Struct LiquidML

Source

pub struct LiquidML {
    pub kv: Arc<KVStore<LocalDataFrame>>,
    pub node_id: usize,
    pub blob_receiver: Arc<Mutex<Receiver<Vec<u8>>>>,
    pub num_nodes: usize,
    pub kill_notifier: Arc<Notify>,
    pub data_frames: HashMap<String, Arc<DistributedDataFrame>>,
    pub server_addr: String,
    pub my_ip: String,
}

Expand description

Represents a liquid_ml application, an easy way to create and operate on multiple DistributedDataFrames at the same time.

This struct is the highest level component of a distributed liquid_ml system, the application layer.
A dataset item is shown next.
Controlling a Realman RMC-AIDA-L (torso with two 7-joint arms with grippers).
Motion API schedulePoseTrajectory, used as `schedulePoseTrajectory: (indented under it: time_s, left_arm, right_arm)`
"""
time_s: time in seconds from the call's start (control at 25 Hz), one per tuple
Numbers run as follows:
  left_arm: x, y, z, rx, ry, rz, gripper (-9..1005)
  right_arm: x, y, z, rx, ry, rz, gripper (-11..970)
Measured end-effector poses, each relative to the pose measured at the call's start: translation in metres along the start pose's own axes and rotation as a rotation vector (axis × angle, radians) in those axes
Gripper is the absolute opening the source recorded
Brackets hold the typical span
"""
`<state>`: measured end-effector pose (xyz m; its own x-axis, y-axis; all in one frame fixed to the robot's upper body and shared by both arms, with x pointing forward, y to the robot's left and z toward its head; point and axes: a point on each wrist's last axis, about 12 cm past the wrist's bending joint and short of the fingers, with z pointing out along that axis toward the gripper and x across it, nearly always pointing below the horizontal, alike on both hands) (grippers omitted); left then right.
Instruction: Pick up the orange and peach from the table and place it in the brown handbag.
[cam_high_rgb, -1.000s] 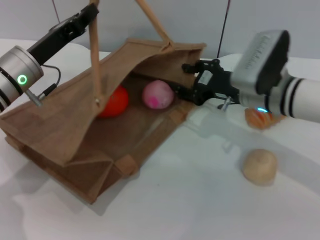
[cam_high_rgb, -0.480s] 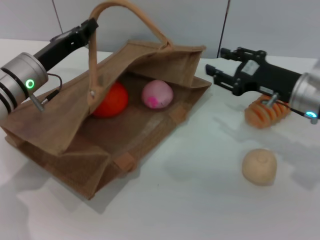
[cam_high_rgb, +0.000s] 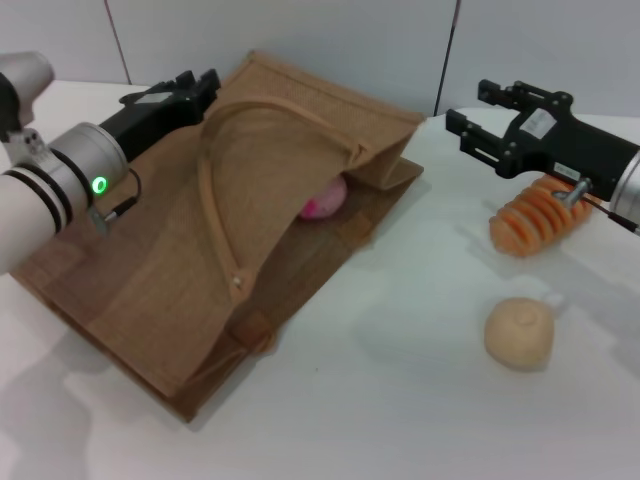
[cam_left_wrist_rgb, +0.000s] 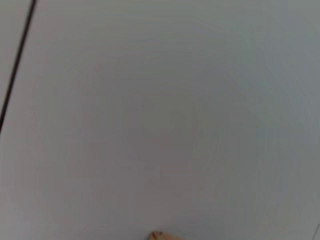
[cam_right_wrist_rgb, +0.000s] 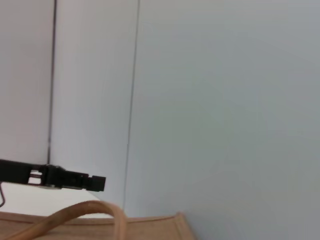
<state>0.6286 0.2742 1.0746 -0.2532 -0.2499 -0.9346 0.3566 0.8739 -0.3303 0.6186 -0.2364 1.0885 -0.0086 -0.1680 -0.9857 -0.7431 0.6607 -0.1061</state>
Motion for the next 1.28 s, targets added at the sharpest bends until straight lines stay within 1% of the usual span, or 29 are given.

For 90% of use cases, you will not need to use anything else in this crate besides a LiquidML struct and your own implementation of a Rower.

Non-trivial and trivial examples that use the application can be found in the examples directory of this crate.

Fields§

§kv: Arc<KVStore<LocalDataFrame>>

A pointer to the KVStore that stores all the data for this node of the application

§node_id: usize

The id of this node, assigned by the registration Server

§blob_receiver: Arc<Mutex<Receiver<Vec<u8>>>>

A receiver for blob messages that can be processed by the user for lower level access to the network

§num_nodes: usize

The number of nodes in this network

§kill_notifier: Arc<Notify>

A notifier that gets notified when the Server has sent a Kill message

§data_frames: HashMap<String, Arc<DistributedDataFrame>>

A map of a data frame’s name to that DistributedDataFrame

§server_addr: String

The IP:Port address of the Server

§my_ip: String

The IP of this node

Implementations§

Source §

impl LiquidML

Source

pub async fn new( my_addr: &str, server_addr: &str, num_nodes: usize, ) -> Result<Self, LiquidError>

Create a new liquid_ml application that runs at my_addr and will wait to connect to num_nodes nodes before returning.

Source

pub async fn df_from_fn( &mut self, df_name: &str, data_generator: fn() -> Vec<Column>, ) -> Result<(), LiquidError>

Create a new data frame with the given name. The data will be generated by calling the provided data_generator function on node 1, which will then distribute chunks across all of the nodes.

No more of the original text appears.